(Task prompt): Look through the entries below and count the lines with "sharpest" in them; the reply is the number alone.

(Records supplied):
--------------------
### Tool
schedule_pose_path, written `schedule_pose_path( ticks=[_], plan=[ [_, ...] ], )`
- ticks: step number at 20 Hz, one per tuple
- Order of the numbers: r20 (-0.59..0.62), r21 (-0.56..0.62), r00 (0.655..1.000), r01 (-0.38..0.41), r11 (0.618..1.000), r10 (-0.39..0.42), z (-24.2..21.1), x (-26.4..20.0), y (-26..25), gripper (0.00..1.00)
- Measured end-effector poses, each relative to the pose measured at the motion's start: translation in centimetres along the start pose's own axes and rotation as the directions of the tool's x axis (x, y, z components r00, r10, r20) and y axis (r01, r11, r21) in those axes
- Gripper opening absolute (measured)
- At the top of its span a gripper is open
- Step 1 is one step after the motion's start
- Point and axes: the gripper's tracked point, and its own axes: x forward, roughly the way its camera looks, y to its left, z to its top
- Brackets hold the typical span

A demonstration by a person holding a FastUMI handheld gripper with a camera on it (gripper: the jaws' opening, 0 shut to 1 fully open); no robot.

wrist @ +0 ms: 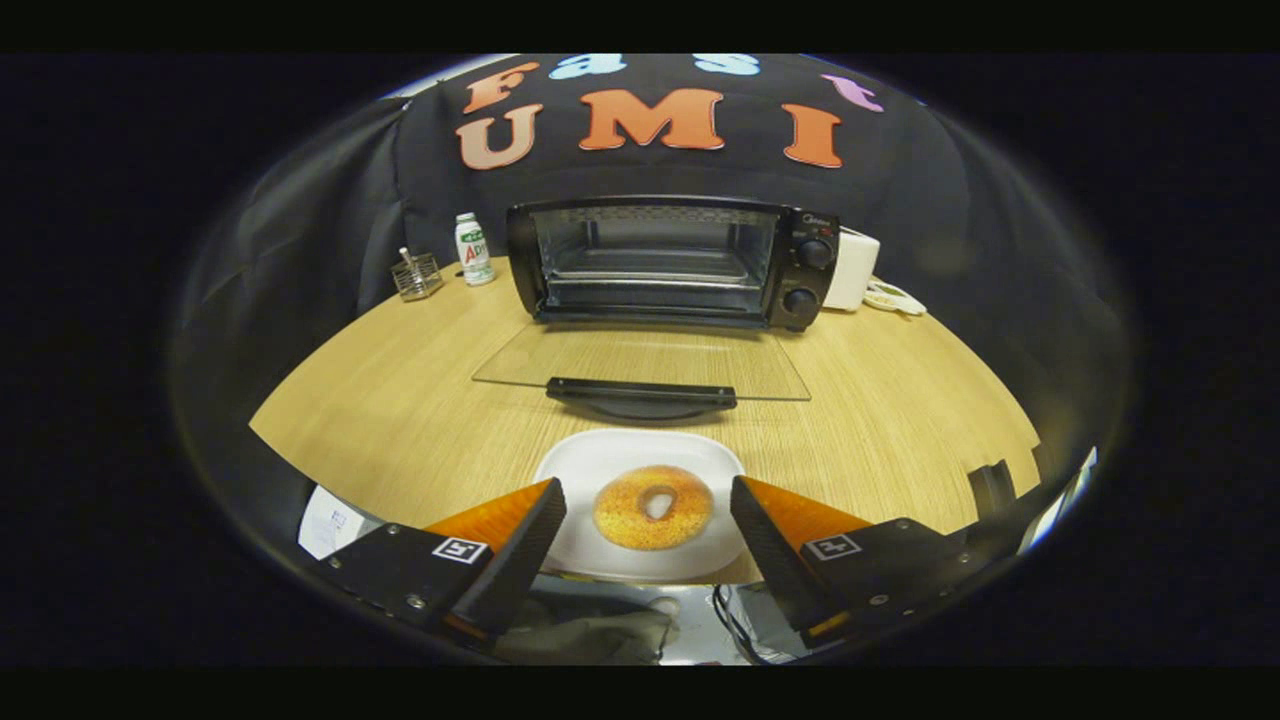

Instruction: Open the toaster oven, put the food inside, and close the toaster oven door.

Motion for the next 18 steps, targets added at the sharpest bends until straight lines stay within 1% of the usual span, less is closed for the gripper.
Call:
schedule_pose_path(
  ticks=[2,3,7,9,11,12,13,14,16,18],
  plan=[
    [-0.037,-0.001,0.999,0.010,1.000,-0.010,-1.2,0.3,-0.3,0.99],
    [-0.059,0.003,0.998,0.001,1.000,-0.001,-1.7,0.4,0.0,0.99],
    [-0.086,0.017,0.996,-0.008,1.000,0.010,-2.6,1.2,0.3,0.99],
    [-0.098,0.013,0.995,-0.008,1.000,0.009,-2.9,1.5,0.4,0.93],
    [-0.100,0.002,0.995,-0.004,1.000,0.004,-2.9,1.6,0.3,0.84],
    [-0.101,-0.001,0.995,-0.007,1.000,0.007,-2.8,1.7,0.2,0.77],
    [-0.103,-0.004,0.995,-0.006,1.000,0.005,-2.8,1.6,0.1,0.75],
    [-0.102,0.001,0.995,-0.007,1.000,0.007,-2.5,1.4,0.1,0.69],
    [-0.081,0.022,0.996,-0.021,1.000,0.023,-1.3,1.0,0.4,0.61],
    [-0.054,0.027,0.998,-0.025,0.999,0.027,0.4,0.3,0.3,0.58]
  ],
)
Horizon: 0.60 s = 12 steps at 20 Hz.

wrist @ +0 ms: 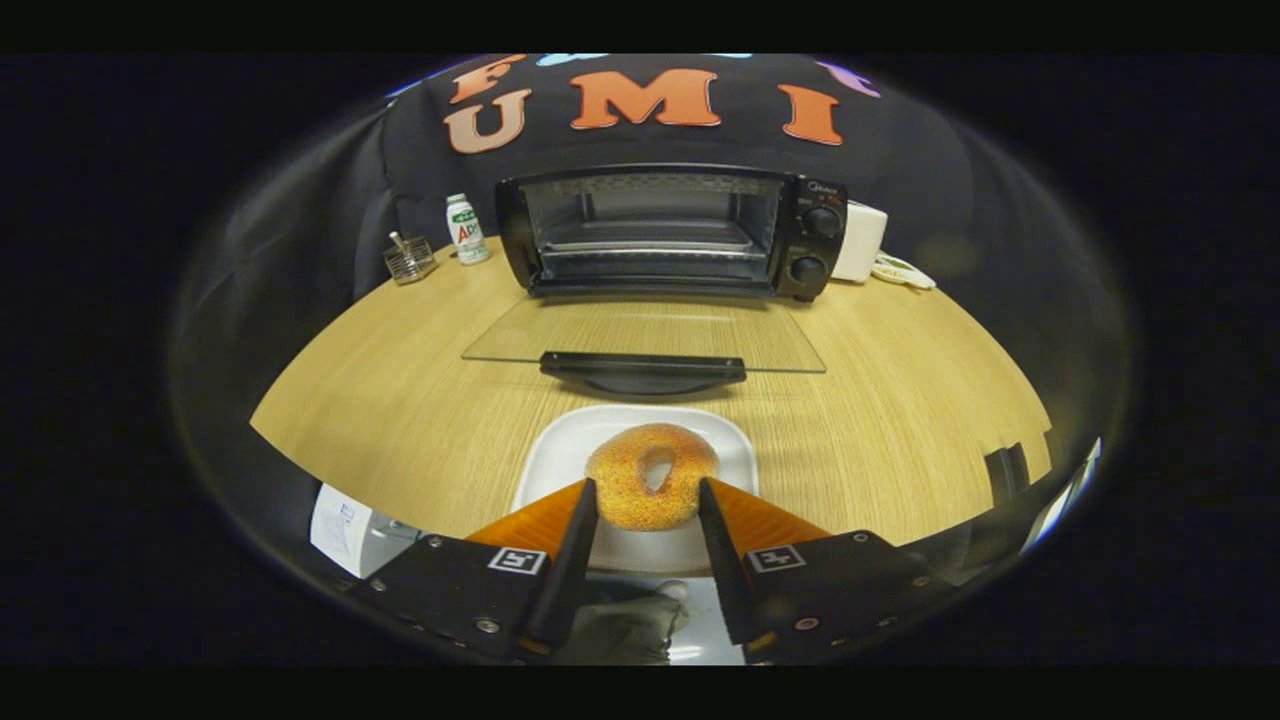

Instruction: Open the toaster oven, put the food inside, and close the toaster oven door.

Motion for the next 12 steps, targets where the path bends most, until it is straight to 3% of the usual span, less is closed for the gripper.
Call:
schedule_pose_path(
  ticks=[7,12],
  plan=[
    [0.112,-0.002,0.994,-0.016,1.000,0.016,7.0,-1.8,0.6,0.58],
    [0.165,-0.018,0.986,-0.013,1.000,0.016,11.3,-0.5,0.7,0.58]
  ],
)
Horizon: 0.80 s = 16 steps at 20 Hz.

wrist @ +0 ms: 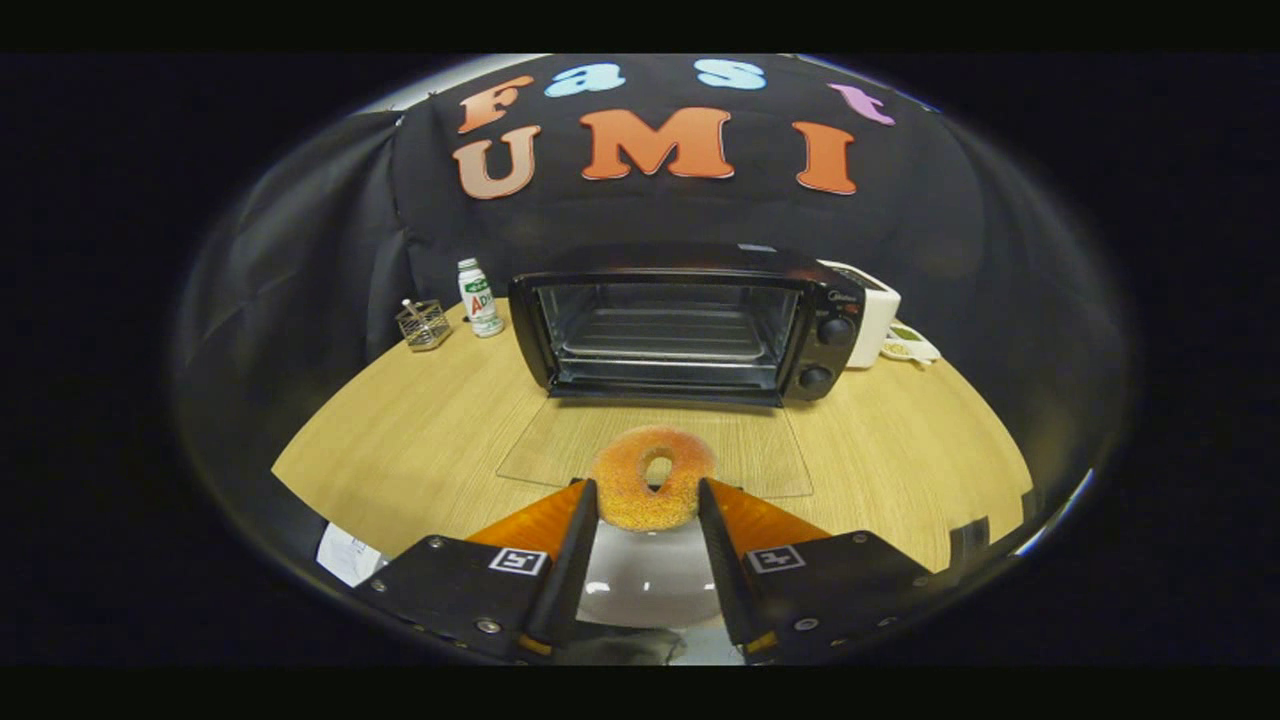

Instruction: Open the toaster oven, put the food inside, and close the toaster oven door.

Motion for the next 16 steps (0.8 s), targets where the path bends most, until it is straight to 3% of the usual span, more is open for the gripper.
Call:
schedule_pose_path(
  ticks=[10,16],
  plan=[
    [0.070,-0.008,0.998,0.006,1.000,-0.005,7.1,7.4,0.6,0.58],
    [0.094,0.149,0.995,-0.043,0.988,0.029,9.3,11.2,1.4,0.58]
  ],
)
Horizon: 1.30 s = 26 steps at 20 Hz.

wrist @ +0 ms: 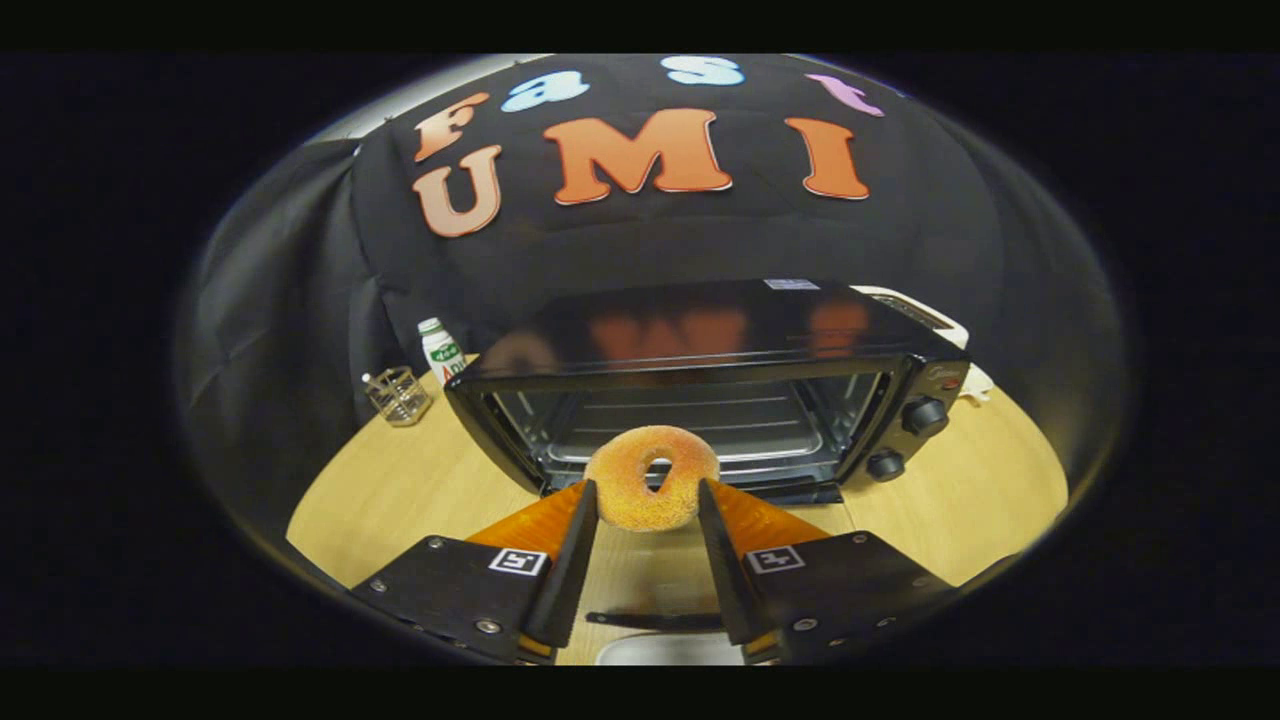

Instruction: Open the toaster oven, put the food inside, and close the toaster oven door.

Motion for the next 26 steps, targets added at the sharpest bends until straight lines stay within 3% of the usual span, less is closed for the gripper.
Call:
schedule_pose_path(
  ticks=[6,10,13,14,16,18,26],
  plan=[
    [0.016,0.228,1.000,-0.007,0.974,0.004,0.9,3.6,-0.7,0.58],
    [0.050,0.316,0.999,-0.006,0.949,-0.010,2.2,5.9,-1.3,0.59],
    [0.067,0.348,0.998,-0.033,0.937,0.010,2.4,6.0,-0.9,0.70],
    [0.071,0.352,0.997,-0.026,0.936,0.001,2.4,5.5,-0.9,0.79],
    [0.065,0.334,0.997,0.010,0.942,-0.034,1.5,4.7,-1.7,0.93],
    [0.054,0.305,0.998,0.026,0.952,-0.045,0.4,3.7,-1.7,0.98],
    [0.041,0.068,0.993,0.110,0.992,-0.113,-3.2,-3.4,-2.9,0.99]
  ],
)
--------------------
(Task solution): 2